The judge's alleged hostility did not take this case from the jury. The judge's failure to allow the jury to address the issue of whether the coat was used or new, however, did take that issue from the jury. Although the jury deliberated and returned a unanimous verdict in response to the testimony and jury charge, that jury charge excluded the new/used coat issue.

Accordingly, appellant's fourth assignment of error is affirmed.

For her final assignment of error, appellant states

V. IRREGULARITIES IN THE PROCEEDINGS OF THE TRIAL COURT WHEN THE JUDGE MANIFESTED EVIDENCE OF POOR HEARING AND POOR EYESIGHT, WHICH ADVERSELY IMPACTED THE TRIAL AND RESULT (sic).

Appellant claims that the judge frequently requested questions and testimony be repeated because he could not hear the person speaking. She also claims that the judge could not see the clock and that, therefore, he could not preside over the trial properly.

A review of the transcript shows only two occasions when the judge asked for something to be repeated, whereas customer's attorney required that statements be repeated four times. Only once did the court ask someone to verify the time on the clock at the back of the courtroom. Inability to see a clock across a room does not constitute a serious visual problem.

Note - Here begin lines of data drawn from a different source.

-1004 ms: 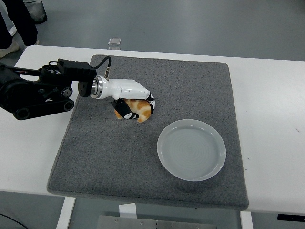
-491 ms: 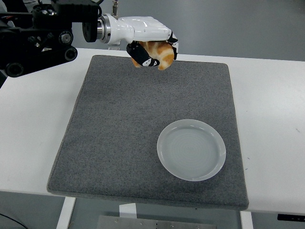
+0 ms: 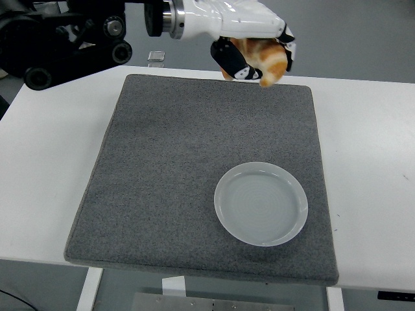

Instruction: Place the bread on the plate

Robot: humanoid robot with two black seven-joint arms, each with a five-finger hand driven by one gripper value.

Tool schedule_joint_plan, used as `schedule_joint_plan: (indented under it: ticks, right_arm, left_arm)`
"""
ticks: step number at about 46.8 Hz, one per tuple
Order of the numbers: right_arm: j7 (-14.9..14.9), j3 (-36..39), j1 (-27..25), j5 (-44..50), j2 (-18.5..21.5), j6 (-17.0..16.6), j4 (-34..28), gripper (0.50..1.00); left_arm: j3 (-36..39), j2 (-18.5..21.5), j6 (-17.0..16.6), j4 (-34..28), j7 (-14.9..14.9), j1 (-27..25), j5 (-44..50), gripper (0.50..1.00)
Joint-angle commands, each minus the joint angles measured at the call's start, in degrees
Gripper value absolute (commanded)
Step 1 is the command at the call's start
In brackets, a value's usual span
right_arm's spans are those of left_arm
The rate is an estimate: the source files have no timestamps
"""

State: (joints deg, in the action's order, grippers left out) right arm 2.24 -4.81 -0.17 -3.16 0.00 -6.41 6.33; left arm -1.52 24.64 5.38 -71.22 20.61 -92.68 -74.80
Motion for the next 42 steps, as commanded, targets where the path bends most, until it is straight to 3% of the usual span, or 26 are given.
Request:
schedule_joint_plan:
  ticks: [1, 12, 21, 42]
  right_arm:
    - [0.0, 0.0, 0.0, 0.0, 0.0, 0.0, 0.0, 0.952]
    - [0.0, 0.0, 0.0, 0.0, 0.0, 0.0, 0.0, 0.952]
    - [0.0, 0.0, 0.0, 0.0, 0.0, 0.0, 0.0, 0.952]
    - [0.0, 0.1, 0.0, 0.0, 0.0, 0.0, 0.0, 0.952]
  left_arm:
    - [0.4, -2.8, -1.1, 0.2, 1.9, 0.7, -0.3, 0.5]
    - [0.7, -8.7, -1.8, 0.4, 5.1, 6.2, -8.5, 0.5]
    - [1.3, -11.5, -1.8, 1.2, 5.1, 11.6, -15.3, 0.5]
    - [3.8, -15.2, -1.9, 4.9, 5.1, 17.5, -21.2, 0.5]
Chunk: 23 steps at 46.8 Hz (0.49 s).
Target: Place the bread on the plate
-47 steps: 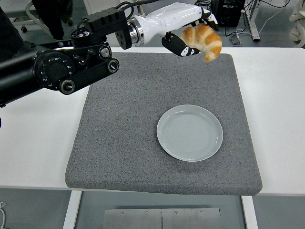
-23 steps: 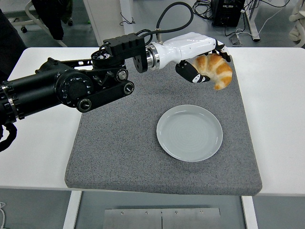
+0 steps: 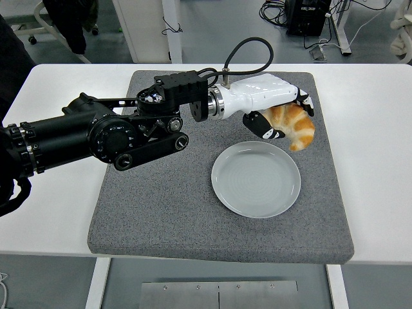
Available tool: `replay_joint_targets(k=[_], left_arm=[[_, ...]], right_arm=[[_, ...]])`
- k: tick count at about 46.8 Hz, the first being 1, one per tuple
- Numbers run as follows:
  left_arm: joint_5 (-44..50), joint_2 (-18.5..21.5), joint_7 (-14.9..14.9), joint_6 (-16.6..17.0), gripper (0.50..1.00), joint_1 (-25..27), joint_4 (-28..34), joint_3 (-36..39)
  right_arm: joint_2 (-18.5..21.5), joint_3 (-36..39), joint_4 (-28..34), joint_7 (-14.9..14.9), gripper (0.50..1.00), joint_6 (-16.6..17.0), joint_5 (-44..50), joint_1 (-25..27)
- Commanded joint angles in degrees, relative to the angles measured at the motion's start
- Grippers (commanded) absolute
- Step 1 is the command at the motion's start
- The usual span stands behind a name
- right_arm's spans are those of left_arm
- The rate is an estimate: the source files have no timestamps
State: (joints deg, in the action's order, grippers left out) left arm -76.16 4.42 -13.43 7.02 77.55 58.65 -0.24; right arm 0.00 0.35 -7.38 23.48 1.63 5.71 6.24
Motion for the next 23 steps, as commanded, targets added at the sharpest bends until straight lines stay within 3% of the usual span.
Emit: replay_joint_targets(k=[1,11,23], left_arm=[[-0.13,0.15,-0.01,0.27,0.651,-0.82,0.85,0.16],[-0.4,0.24,-0.1,1.94,0.651,-2.13,1.03,1.65],[-0.48,3.14,-0.63,4.4,0.652,-3.45,4.02,3.85]], right_arm=[[0.0,0.0,0.0,-0.02,1.0,0.04,0.0,0.0],[0.0,0.0,0.0,-0.02,1.0,-0.04,0.0,0.0],[0.0,0.0,0.0,-0.02,1.0,-0.04,0.0,0.0]])
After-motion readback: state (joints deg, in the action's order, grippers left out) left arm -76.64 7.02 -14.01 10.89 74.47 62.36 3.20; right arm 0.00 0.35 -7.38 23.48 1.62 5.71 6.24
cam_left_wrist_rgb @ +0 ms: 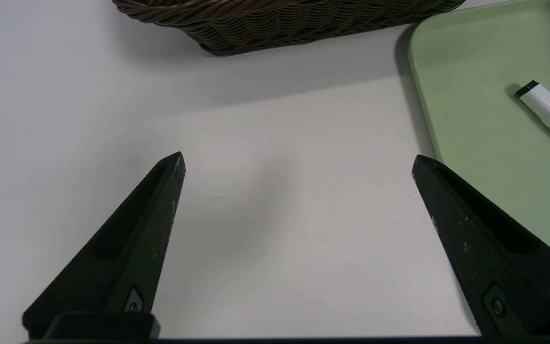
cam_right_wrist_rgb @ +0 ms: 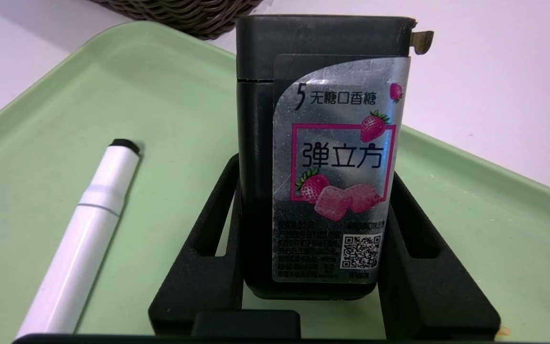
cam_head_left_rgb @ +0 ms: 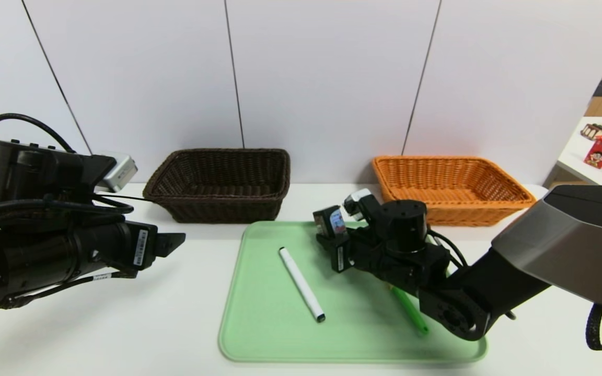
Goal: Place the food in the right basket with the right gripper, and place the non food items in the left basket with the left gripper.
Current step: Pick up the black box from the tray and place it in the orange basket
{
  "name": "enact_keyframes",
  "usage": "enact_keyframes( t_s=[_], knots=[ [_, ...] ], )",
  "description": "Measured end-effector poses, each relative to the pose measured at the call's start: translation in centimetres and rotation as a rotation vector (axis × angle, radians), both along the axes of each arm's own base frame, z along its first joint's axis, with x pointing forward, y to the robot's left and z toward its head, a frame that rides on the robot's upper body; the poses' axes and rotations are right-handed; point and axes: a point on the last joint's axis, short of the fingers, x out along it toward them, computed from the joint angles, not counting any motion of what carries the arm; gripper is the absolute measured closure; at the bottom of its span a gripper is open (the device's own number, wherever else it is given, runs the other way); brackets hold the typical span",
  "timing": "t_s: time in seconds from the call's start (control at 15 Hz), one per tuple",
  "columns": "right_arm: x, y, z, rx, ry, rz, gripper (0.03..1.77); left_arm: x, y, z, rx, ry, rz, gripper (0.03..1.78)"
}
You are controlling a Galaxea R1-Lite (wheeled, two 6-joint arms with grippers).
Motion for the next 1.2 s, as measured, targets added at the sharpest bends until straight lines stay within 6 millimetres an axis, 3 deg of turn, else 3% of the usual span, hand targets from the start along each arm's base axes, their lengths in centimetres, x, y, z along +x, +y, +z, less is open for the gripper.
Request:
enact_keyframes(
  t_s=[0.4,0.67,0.87,1.2],
  knots=[
    [-0.3,0.0,0.5,-0.003,-0.015,-0.022,1.06,-0.1,-0.1,-0.2,0.002,0.005,-0.006,0.12],
    [-1.1,0.3,2.2,-0.004,-0.044,-0.051,1.06,-0.2,-0.2,-0.3,0.002,0.009,-0.009,0.12],
    [-1.9,0.0,5.2,0.020,-0.095,-0.067,1.06,-0.3,-0.2,-0.5,0.005,0.015,-0.010,0.12],
    [-2.7,-2.1,13.3,0.120,-0.249,-0.124,1.06,-0.5,-0.3,-0.7,0.009,0.024,-0.017,0.12]
  ],
)
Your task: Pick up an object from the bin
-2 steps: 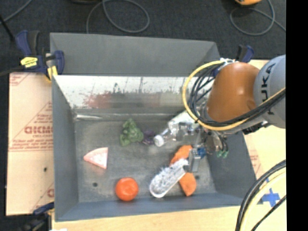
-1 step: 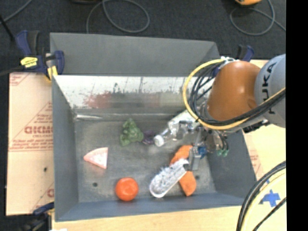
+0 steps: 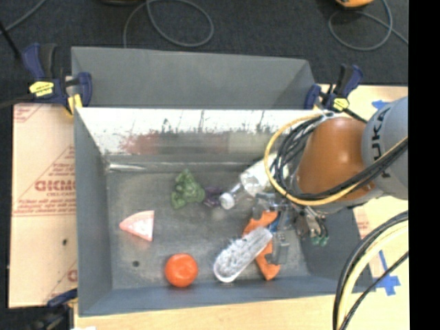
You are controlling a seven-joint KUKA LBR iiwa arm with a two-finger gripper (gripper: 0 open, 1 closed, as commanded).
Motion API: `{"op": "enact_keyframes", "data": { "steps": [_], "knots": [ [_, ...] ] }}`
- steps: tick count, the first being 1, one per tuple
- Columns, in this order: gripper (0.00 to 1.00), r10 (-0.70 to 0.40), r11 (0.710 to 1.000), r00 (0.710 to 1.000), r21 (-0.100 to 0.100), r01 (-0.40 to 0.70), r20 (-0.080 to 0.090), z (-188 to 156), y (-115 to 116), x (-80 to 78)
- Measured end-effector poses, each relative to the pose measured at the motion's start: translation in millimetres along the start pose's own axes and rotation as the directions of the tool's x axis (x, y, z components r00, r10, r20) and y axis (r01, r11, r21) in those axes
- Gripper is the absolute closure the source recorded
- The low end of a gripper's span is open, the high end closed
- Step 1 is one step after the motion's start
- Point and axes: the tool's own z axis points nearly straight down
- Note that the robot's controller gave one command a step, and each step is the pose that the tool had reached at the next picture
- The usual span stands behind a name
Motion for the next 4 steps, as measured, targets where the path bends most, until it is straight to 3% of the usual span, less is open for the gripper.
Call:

Nothing in the transcript indicates that the trial court had any difficulty following the proceedings because of sensory difficulties: in fact, the transcript reveals that the judge actively participated in the trial throughout.

Appellant's fifth assignment of error is overruled.

This case is reversed and remanded for trial on the remaining issues in the complaint.

This cause is reversed and remanded.

It is, therefore, ordered that appellant recover of appellees her costs herein taxed.

It is ordered that a special mandate be sent to said court to carry this judgment into execution.

A certified copy of this entry shall constitute the mandate pursuant to Rule 27 of the Rules of Appellate Procedure.

ANNE L. KILBANE, J., CONCURS; JAMES D. SWEENEY, J., CONCURS IN JUDGMENT ONLY.

1 The court stated, if a jury finds that the coat that she has today is the same coat that Mr. Weiss or Mrs. Magduff sold to her back in 1996, then the question of emotional distress * * * is all moot. Tr. at 35.

2 A few moments later the court says: Because we're not trying this case on conversion and fraud, your interrogatories aren't appropriate. (Tr. 516.) This sentence is a classic example of the inherently ambiguous nature of negative sentences. It is not clear whether the judge is saying we will not try the case on two issues but we will on one, or we will not try the case on either one. Of course, his voice, at the time might have provided the necessary clarity by emphasis.

3 However, appellant's assignment of error erroneously states no claim was decided. In fact, the claim of conversion was decided.